Parlamento europeu, que parlamento?

Vou votar amanhã, não porque esse voto “europeu” seja para mim um dever cívico, como nas eleições nacionais, mas porque o voto é também sempre um instrumento de intervenção política prática. Neste caso, votando num partido crítico deste projeto atual de união dos povos europeus, um processo degenerado ao serviço da uniformização neoliberal, acrescento um pequeno aditivo ao combate. A meu ver, só há um partido na esquerda portuguesa em que vejo essa perspetiva sobre a UE.

De parlamento, o PE só tem o nome. É uma farsa, um órgão em grande parte cosmético, sem poder democrático. Mas será que eu quero mesmo um edifício democrático da UE? Vou alinhar com todos aqueles para quem a luta aparentemente positiva pela democratização das instituições europeias faz esquecer a própria natureza do projeto federativo europeu?

O argumento fundamental sempre esgrimido é o da ultrapassagem histórica do nacionalismo ou do Estado-nação por entidades supranacionais que refletem a ideia da “aldeia global”, do cosmopolitismo e até, para alguns, a criação de grandes blocos de poder. 

A legitimidade de um Estado ou de qualquer nova instituição política é, em última instância, a da vontade do povo que lhe corresponde. Parece-me óbvio que não existe um povo europeu, não obstante haver, em sentido amplo, uma cultura europeia. É certo que um povo se autoconstrói, mas com base em dinâmicas que faltam na Europa. Uma delas, que vemos na história de todos os atuais Estados federados, é a unidade na luta ou resistência a um inimigo comum, sejam os poderes feudais que rodeavam os cantões suíços, seja o colonizador comum de grandes comunidades relativamente isolados, baianos, gaúchos, mineiros, fluminenses, paulistas, etc. O povo americano, uma entidade hoje indiscutível, tinha inicialmente em comum a sua natureza WASP, mas forjou-se principalmente na luta pela independência, depois contra o vizinho espanhol-mexicano, também, em boa parte, pela “epopeia” constitutiva da expansão para o oeste e pelo inimigo central e comum, o índio.

Onde está o colonizador ou o índio da Europa? Pelo contrário, o inimigo na Europa foi sempre o outro europeu. E até este facto foi um determinante do projeto europeu, na primeira fase confederativa. A criação da CEE era vista como um contributo para que não mais pudesse haver uma guerra baseada na secular oposição entre a Alemanha e a França.

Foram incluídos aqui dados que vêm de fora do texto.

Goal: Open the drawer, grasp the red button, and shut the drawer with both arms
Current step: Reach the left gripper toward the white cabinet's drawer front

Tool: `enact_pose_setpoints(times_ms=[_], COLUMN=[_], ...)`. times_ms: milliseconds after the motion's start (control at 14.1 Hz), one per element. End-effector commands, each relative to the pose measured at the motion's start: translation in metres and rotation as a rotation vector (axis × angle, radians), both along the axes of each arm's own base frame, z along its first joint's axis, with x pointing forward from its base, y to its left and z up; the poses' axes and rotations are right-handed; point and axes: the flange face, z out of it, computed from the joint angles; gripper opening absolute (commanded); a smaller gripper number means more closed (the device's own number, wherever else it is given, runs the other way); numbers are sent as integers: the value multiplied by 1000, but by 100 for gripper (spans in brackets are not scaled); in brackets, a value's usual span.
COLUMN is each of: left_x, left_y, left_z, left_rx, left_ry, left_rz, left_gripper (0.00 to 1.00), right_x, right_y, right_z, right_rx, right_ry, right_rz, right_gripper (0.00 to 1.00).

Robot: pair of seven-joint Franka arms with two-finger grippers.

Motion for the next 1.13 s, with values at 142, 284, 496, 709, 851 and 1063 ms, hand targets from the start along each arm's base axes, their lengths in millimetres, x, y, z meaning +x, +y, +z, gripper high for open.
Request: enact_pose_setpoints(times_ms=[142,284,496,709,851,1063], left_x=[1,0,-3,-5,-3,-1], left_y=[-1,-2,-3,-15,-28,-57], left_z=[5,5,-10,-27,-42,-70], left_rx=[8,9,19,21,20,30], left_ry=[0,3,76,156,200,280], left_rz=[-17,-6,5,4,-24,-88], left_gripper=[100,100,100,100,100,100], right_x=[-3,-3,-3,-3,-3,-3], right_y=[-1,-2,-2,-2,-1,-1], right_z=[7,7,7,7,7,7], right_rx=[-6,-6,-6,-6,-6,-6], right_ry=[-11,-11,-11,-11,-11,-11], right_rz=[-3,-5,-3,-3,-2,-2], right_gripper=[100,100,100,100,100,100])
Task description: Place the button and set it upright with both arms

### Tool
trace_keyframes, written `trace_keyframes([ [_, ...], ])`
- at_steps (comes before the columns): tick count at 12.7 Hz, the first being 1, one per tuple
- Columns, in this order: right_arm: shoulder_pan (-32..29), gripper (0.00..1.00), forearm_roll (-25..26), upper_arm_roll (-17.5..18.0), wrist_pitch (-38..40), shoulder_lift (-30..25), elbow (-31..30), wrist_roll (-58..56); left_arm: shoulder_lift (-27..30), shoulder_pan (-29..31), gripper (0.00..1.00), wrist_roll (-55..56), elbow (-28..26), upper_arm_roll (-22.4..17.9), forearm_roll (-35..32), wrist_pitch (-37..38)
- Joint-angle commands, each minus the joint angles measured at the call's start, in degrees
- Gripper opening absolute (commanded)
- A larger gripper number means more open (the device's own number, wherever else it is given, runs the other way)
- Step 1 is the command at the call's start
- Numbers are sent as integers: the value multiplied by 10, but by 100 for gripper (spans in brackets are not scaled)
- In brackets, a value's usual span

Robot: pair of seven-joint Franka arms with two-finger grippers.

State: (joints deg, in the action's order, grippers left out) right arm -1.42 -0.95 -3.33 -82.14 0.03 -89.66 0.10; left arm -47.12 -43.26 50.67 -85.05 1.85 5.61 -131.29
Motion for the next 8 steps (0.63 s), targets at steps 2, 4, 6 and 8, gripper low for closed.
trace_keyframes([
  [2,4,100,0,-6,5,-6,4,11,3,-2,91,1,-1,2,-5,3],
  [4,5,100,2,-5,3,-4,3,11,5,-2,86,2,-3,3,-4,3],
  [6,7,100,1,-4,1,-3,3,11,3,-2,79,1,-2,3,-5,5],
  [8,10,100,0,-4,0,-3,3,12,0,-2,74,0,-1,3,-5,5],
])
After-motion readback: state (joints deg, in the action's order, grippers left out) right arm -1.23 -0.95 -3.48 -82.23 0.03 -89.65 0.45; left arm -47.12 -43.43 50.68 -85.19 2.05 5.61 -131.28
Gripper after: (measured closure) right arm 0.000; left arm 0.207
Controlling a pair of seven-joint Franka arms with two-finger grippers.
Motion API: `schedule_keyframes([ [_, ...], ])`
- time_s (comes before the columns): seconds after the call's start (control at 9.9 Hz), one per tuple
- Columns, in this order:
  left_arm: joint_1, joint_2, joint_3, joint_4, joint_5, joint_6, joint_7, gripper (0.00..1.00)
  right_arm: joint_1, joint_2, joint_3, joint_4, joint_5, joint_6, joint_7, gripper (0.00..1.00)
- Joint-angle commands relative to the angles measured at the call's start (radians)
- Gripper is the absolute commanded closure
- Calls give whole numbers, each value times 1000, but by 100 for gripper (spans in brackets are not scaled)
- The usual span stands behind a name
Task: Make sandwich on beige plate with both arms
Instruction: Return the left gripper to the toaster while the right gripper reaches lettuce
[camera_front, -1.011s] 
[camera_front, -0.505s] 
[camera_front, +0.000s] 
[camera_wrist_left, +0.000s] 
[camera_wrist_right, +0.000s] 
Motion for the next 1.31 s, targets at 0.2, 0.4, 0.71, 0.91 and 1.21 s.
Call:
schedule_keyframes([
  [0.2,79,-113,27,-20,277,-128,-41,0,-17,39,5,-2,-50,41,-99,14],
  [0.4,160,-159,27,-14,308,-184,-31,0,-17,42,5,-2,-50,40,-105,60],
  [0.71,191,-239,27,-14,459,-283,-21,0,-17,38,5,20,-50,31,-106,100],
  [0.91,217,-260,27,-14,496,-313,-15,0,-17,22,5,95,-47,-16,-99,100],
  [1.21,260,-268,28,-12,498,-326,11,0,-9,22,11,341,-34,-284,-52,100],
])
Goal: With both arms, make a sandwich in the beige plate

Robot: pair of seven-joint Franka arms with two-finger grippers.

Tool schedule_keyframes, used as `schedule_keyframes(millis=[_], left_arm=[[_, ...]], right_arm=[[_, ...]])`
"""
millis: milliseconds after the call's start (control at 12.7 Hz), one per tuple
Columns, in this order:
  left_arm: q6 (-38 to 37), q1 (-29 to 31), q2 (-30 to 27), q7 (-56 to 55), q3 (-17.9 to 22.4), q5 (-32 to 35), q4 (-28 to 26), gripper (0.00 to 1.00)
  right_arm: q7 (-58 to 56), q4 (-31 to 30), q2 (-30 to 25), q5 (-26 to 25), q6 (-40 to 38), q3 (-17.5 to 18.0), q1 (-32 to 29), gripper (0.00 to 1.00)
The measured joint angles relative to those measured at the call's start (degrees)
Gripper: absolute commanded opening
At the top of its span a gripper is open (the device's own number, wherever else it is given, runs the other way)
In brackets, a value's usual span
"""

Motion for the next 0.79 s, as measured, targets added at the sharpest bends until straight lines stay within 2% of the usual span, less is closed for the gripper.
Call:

O nível nacional está longe de esgotado e, na Europa, é o nível de identificação comunitária que mais diz ao povo. Mesmo em termos instrumentais, de facilidade de lutas, “o inimigo principal de cada povo está no seu próprio país”, como lembrava Karl Liebknecht.

O Estado-nação está a ser atacado pelos economistas liberais e também pelos seus aliados objetivos, os cosmopolitas eurofanáticos. Mas continua a ser o principal locus de governação, bem como o principal determinante dos vínculos pessoais e da identidade. Na globalização, o Estado-nação é um obstáculo à obtenção de resultados económicos e sociais corretos. E, afinal, é a base do funcionamento da própria UE, com a centralização de poderes no órgão de concentração entre os Estados membros, o Conselho Europeu, que também domina de facto a toda-poderosa Comissão Europeia.

Nenhuma conquista ou resistência populares na época do neoliberalismo, mormente na Europa, teve por base uma movimentação à escala europeia. Quantas greves internacionais foram convocadas pela Confederação Europeia de Sindicatos? Que iniciativas de massas têm sido organizadas pelas classes trabalhadoras que extravasem as suas fronteiras?

A experiência tem demonstrado que, pelo contrário, são as lutas sindicais ou de movimentos populares à escala nacional que mais eficazmente defrontam os governos, que a este nível perdem o escudo do anonimato da política europeia.

A par da recuperação da soberania nacional lesada pelas regras de Maastricht, pela política monetária do BCE e, agora flagrantemente, pelo seguidismo da política internacional da UE, é necessário lutar por um novo projeto europeu, de natureza diferente e não só retocado para a sua “democratização”. Tem de ser a reinvenção de raiz de um projeto não federalizante mas sim confederal, no respeito integral pela soberania dos países membros, que tenha como eixos centrais a cooperação económica no sentido da potencialização das livres escolhas de cada povo, a valorização da cultura comum europeia, a solidariedade entre os trabalhadores europeus e a defesa dos seus direitos, um modelo de sociedade inclusiva, igualitária e ecologicamente sustentada.